TASK INPUTS START
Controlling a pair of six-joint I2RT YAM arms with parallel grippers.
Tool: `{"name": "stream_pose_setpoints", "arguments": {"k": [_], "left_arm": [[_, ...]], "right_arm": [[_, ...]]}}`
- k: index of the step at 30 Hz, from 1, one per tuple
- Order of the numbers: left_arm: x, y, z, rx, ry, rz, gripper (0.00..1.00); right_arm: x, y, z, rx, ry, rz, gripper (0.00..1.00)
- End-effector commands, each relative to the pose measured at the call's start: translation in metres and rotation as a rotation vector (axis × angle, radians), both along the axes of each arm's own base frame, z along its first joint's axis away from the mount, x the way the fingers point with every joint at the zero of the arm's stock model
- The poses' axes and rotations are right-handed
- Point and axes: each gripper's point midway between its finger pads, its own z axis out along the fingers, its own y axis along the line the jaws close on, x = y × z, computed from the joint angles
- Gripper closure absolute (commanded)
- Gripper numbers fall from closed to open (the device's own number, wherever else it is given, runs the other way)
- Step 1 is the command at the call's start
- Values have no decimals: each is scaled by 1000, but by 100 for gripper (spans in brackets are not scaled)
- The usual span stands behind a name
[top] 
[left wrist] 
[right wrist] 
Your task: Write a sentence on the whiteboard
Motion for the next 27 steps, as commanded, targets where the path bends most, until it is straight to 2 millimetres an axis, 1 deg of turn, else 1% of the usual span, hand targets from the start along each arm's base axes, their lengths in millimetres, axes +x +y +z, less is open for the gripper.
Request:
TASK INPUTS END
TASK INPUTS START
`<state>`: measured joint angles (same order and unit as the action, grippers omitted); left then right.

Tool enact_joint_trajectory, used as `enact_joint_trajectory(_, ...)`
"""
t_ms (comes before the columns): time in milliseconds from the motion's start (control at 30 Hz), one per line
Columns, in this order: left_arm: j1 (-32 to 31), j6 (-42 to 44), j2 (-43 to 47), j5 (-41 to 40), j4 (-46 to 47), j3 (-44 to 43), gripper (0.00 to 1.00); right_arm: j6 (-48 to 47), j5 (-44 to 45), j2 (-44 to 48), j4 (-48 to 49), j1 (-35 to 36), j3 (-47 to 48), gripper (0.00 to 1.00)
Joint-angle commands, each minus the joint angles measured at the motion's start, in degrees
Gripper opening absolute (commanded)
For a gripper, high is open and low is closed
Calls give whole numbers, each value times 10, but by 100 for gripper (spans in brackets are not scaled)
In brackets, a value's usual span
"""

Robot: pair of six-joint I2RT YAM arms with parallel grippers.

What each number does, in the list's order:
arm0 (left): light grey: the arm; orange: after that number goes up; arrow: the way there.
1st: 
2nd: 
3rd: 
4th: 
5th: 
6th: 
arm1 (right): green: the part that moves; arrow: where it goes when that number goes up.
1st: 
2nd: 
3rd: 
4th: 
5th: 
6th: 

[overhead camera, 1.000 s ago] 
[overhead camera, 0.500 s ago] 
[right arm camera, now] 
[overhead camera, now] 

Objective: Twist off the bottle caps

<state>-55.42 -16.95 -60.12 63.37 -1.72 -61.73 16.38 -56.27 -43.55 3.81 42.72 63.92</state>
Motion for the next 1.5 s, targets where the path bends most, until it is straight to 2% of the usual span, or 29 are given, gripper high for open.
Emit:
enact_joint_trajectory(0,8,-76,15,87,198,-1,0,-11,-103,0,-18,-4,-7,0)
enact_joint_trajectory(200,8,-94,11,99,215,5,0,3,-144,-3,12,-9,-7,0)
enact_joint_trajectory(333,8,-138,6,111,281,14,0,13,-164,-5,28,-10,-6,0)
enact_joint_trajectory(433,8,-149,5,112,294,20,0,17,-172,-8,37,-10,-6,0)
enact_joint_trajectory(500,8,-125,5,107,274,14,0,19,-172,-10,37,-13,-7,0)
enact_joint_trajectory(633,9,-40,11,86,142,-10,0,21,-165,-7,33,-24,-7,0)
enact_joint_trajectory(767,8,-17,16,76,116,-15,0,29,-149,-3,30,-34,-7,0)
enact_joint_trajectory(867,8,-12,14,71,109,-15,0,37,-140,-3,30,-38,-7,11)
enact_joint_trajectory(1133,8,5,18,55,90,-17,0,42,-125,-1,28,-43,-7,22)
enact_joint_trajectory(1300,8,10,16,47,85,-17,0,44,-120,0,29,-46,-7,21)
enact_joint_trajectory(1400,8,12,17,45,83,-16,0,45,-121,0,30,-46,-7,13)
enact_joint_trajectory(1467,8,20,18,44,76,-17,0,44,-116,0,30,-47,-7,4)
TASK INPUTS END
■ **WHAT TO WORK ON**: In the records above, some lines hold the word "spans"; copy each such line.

■ **FINAL ANSWER**:
- Values have no decimals: each is scaled by 1000, but by 100 for gripper (spans in brackets are not scaled)
Calls give whole numbers, each value times 10, but by 100 for gripper (spans in brackets are not scaled)

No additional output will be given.